- _Directions_
I would like the listing below retyped exactly, line by line.

####

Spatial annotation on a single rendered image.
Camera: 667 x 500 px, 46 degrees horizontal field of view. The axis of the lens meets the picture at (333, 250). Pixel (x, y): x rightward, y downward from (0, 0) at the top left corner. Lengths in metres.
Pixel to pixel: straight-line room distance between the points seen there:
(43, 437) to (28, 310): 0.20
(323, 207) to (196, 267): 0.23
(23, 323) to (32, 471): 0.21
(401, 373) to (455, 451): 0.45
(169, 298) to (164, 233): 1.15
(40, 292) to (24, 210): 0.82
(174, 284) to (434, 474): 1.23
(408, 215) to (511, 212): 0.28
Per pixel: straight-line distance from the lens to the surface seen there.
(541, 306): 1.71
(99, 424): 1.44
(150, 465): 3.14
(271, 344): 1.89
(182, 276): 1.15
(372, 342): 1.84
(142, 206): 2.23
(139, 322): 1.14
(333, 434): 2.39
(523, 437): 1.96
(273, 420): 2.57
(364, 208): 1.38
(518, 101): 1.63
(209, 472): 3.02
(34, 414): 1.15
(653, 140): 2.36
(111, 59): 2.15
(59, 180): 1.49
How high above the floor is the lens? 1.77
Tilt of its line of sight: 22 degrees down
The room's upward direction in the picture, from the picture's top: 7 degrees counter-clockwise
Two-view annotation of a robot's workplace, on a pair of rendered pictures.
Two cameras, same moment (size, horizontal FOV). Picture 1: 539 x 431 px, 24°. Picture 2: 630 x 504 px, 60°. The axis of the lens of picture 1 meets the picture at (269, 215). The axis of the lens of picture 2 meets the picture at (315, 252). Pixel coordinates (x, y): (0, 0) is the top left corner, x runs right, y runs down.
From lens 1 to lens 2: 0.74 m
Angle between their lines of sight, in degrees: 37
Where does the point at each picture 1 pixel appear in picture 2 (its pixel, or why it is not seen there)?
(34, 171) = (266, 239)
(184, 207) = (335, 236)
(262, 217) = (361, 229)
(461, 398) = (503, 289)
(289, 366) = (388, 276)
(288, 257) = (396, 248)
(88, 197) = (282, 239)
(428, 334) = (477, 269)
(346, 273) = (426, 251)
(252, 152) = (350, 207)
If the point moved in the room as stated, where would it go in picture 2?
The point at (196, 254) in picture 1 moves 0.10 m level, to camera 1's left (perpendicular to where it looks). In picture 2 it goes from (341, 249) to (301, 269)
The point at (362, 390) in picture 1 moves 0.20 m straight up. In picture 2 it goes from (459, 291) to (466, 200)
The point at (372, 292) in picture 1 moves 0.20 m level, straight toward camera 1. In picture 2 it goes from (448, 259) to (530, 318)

####

- _Response_
Spatial annotation on a single rendered image.
Camera: 667 x 500 px, 46 degrees horizontal field of view. The axis of the lens meets the picture at (333, 250). Pixel (x, y): x rightward, y downward from (0, 0) at the top left corner. Lengths in metres.
Pixel to pixel: straight-line room distance between the points seen there:
(43, 437) to (28, 310): 0.20
(323, 207) to (196, 267): 0.23
(23, 323) to (32, 471): 0.21
(401, 373) to (455, 451): 0.45
(169, 298) to (164, 233): 1.15
(40, 292) to (24, 210): 0.82
(174, 284) to (434, 474): 1.23
(408, 215) to (511, 212): 0.28
Per pixel: straight-line distance from the lens to the surface seen there.
(541, 306): 1.71
(99, 424): 1.44
(150, 465): 3.14
(271, 344): 1.89
(182, 276): 1.15
(372, 342): 1.84
(142, 206): 2.23
(139, 322): 1.14
(333, 434): 2.39
(523, 437): 1.96
(273, 420): 2.57
(364, 208): 1.38
(518, 101): 1.63
(209, 472): 3.02
(34, 414): 1.15
(653, 140): 2.36
(111, 59): 2.15
(59, 180): 1.49
How high above the floor is the lens? 1.77
Tilt of its line of sight: 22 degrees down
The room's upward direction in the picture, from the picture's top: 7 degrees counter-clockwise
Two-view annotation of a robot's workplace, on a pair of rendered pictures.
Two cameras, same moment (size, horizontal FOV). Picture 1: 539 x 431 px, 24°. Picture 2: 630 x 504 px, 60°. The axis of the lens of picture 1 meets the picture at (269, 215). The axis of the lens of picture 2 meets the picture at (315, 252). Pixel coordinates (x, y): (0, 0) is the top left corner, x runs right, y runs down.
From lens 1 to lens 2: 0.74 m
Angle between their lines of sight, in degrees: 37
Where does the point at each picture 1 pixel appear in picture 2 (its pixel, or why it is not seen there)?
(34, 171) = (266, 239)
(184, 207) = (335, 236)
(262, 217) = (361, 229)
(461, 398) = (503, 289)
(289, 366) = (388, 276)
(288, 257) = (396, 248)
(88, 197) = (282, 239)
(428, 334) = (477, 269)
(346, 273) = (426, 251)
(252, 152) = (350, 207)
If the point moved in the room as stated, where would it go in picture 2?
The point at (196, 254) in picture 1 moves 0.10 m level, to camera 1's left (perpendicular to where it looks). In picture 2 it goes from (341, 249) to (301, 269)
The point at (362, 390) in picture 1 moves 0.20 m straight up. In picture 2 it goes from (459, 291) to (466, 200)
The point at (372, 292) in picture 1 moves 0.20 m level, straight toward camera 1. In picture 2 it goes from (448, 259) to (530, 318)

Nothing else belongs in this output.